In [1]:
%matplotlib notebook
from matplotlib import style
style.use('fivethirtyeight')
import matplotlib.pyplot as plt

In [2]:
import numpy as np
import pandas as pd

In [48]:
from datetime import datetime as dt, timedelta

# Reflect Tables into SQLAlchemy ORM

In [93]:
# Python SQL toolkit and Object Relational Mapper
import sqlalchemy
from sqlalchemy.ext.automap import automap_base
from sqlalchemy.orm import Session
from sqlalchemy import create_engine, func, desc

In [10]:
engine = create_engine("sqlite:///Resources/hawaii.sqlite")
conn = engine.connect()

In [6]:
# reflect an existing database into a new model
Base = automap_base()
# reflect the tables
Base.prepare(engine, reflect=True)

In [7]:
# We can view all of the classes that automap found
Base.classes.keys()

['measurement', 'station']

In [37]:
#Data Cleaning
#Read the tables into pandas dataframe and check for NAN values
m_df = pd.read_sql("select * from measurement", conn)
m_df.isna().sum()

s_df = pd.read_sql("select * from station", conn)
s_df.head()
s_df.isna().sum()

#Only measurement df contains NAN values, so fillna to replace null values
m_df.fillna(value = 0, inplace= True)
m_df.describe()
#write the dataframe back to DB now that it is cleansed of NA
m_df.to_sql(name = 'measurement', con = conn, if_exists= 'replace',  index = False)
print(f'measurement table contains the following columns: {m_df.columns}')
print(f'station table columns: {s_df.columns}')

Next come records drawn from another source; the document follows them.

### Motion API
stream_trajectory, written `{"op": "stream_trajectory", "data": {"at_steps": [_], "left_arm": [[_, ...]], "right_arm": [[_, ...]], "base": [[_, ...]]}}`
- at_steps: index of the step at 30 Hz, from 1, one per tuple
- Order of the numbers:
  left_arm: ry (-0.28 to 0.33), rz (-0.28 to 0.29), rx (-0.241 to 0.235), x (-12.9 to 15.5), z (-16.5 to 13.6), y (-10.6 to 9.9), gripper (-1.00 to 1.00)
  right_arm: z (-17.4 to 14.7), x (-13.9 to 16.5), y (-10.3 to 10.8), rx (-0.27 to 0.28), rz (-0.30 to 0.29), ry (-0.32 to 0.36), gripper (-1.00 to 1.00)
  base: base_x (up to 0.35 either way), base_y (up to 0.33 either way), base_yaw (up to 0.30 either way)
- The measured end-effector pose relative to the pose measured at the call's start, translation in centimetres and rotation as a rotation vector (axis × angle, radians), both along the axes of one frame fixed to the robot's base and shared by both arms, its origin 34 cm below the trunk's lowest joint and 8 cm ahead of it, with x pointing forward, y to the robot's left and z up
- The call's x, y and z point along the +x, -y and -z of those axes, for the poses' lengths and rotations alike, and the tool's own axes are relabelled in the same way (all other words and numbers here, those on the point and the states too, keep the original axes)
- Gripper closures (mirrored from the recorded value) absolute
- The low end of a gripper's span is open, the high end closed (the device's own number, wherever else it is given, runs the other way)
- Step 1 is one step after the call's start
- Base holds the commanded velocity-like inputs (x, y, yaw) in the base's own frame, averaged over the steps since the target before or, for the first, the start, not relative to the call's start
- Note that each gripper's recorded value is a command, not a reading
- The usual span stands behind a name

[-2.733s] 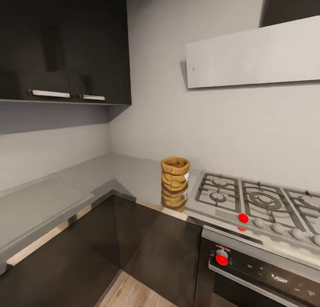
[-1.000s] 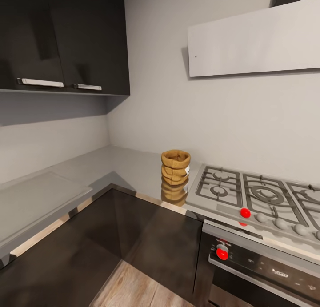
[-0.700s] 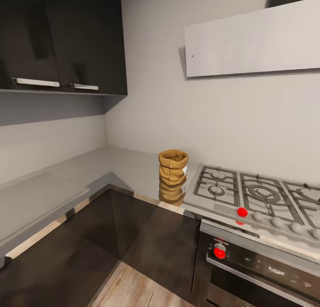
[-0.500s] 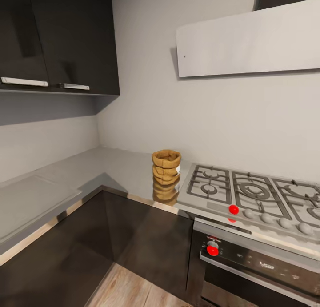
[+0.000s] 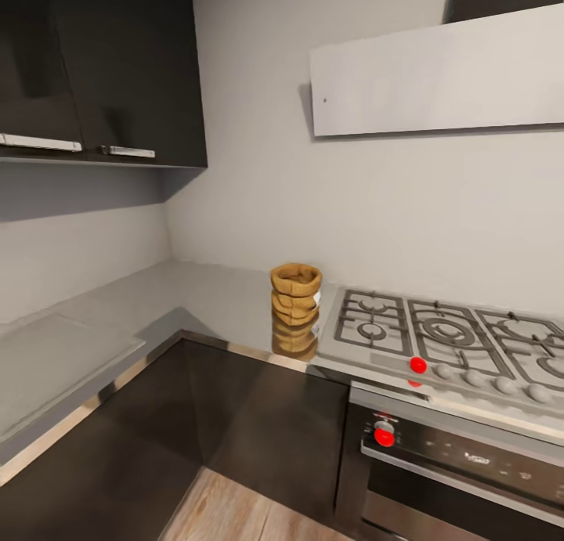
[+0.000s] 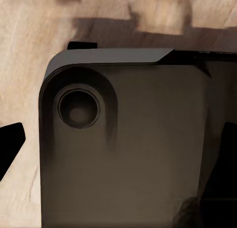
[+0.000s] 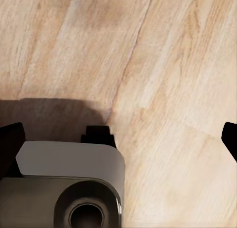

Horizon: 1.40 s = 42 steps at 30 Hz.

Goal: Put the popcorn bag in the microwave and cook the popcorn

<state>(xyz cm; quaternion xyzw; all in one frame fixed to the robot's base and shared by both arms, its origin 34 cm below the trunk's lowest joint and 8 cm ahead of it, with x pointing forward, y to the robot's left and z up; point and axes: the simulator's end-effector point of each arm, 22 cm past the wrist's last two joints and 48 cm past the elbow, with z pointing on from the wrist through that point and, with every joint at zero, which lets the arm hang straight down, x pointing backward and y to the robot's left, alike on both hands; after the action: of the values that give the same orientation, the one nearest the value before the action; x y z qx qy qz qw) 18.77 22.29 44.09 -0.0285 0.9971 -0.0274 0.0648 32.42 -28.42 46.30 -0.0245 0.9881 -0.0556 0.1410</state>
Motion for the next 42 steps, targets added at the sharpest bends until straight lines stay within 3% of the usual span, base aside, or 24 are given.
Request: {"op": "stream_trajectory", "data": {"at_steps": [11, 31, 42], "left_arm": [[0.000, 0.000, 0.000, 0.00, 0.00, 0.00, -1.00], [0.000, 0.000, 0.000, 0.00, 0.00, 0.00, -1.00], [0.000, 0.000, 0.000, 0.00, 0.00, 0.00, -1.00]], "right_arm": [[-0.02, 0.08, -0.24, 0.002, 0.000, 0.004, -1.00], [0.00, 0.01, -0.19, 0.001, 0.001, 0.001, -1.00], [-0.02, 0.01, 0.08, -0.005, 0.003, 0.001, -1.00]], "base": [[0.000, 0.242, -0.037], [0.000, 0.006, -0.234], [0.000, 0.000, -0.023]]}}
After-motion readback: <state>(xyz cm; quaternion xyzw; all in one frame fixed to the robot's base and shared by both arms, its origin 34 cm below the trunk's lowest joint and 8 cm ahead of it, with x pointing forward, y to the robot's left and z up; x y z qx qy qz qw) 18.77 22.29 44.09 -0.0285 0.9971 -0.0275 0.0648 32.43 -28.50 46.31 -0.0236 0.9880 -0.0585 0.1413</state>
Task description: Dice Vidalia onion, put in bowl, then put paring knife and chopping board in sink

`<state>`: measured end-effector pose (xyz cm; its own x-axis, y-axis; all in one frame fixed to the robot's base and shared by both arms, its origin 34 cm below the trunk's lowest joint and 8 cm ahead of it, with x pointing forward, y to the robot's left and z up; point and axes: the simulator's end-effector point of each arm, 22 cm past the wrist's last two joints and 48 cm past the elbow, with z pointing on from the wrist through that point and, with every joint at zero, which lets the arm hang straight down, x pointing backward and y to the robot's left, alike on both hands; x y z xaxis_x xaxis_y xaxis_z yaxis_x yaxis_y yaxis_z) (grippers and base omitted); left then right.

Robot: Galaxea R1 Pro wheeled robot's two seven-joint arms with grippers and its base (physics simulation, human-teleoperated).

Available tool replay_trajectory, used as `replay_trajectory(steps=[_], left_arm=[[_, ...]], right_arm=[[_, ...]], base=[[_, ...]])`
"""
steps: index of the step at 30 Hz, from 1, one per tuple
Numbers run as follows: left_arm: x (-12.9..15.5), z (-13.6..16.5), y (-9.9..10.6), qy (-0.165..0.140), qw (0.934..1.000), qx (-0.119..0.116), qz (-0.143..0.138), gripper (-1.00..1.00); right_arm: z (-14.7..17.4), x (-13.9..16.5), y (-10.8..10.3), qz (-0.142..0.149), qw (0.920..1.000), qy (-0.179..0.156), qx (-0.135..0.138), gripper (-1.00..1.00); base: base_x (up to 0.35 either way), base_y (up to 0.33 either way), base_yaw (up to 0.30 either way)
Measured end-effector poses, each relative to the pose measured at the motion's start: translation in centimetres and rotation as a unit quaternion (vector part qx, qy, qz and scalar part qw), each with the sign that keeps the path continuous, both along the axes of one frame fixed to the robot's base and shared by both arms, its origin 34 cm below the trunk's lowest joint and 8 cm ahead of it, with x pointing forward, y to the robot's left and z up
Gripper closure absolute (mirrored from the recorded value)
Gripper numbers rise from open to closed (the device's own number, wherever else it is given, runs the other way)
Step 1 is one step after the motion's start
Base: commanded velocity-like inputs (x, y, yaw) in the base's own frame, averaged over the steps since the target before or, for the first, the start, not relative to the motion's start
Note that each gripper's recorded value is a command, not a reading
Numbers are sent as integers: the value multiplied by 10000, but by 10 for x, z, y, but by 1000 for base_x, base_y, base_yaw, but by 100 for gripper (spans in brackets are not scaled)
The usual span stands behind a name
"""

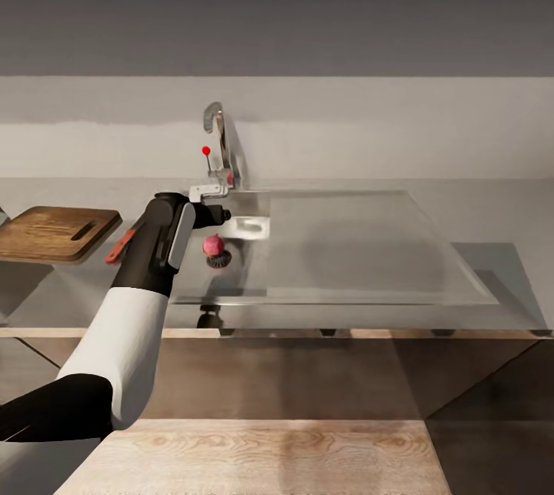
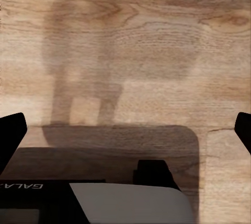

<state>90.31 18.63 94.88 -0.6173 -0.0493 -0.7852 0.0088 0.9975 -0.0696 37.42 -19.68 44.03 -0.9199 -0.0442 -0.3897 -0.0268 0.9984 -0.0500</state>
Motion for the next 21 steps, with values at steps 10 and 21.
replay_trajectory(steps=[10,21], left_arm=[[-1,-18,0,128,9999,-6,-9,-100],[-1,-38,1,263,9997,-7,0,-100]], right_arm=[[-4,-6,1,0,10000,80,9,-100],[-8,-13,2,1,9999,168,13,-100]], base=[[18,0,0],[2,0,0]])
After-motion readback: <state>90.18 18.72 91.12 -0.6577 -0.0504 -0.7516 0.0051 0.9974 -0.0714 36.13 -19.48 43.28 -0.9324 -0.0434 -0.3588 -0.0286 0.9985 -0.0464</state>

measurement table contains the following columns: Index(['id', 'station', 'date', 'prcp', 'tobs'], dtype='object')
station table columns: Index(['id', 'station', 'name', 'latitude', 'longitude', 'elevation'], dtype='object')


In [30]:
# Save references to each table
Measurement = Base.classes.measurement
Station = Base.classes.station

In [31]:
# Create our session (link) from Python to the DB
session = Session(engine)

# Exploratory Climate Analysis

In [86]:
# Design a query to retrieve the last 12 months of precipitation data and plot the results
# Calculate the date 1 year ago from today
#Get the latest date to timedelta last 12 months
current_date_str = session.query(Measurement.date).order_by(Measurement.date.desc()).all()[0][0]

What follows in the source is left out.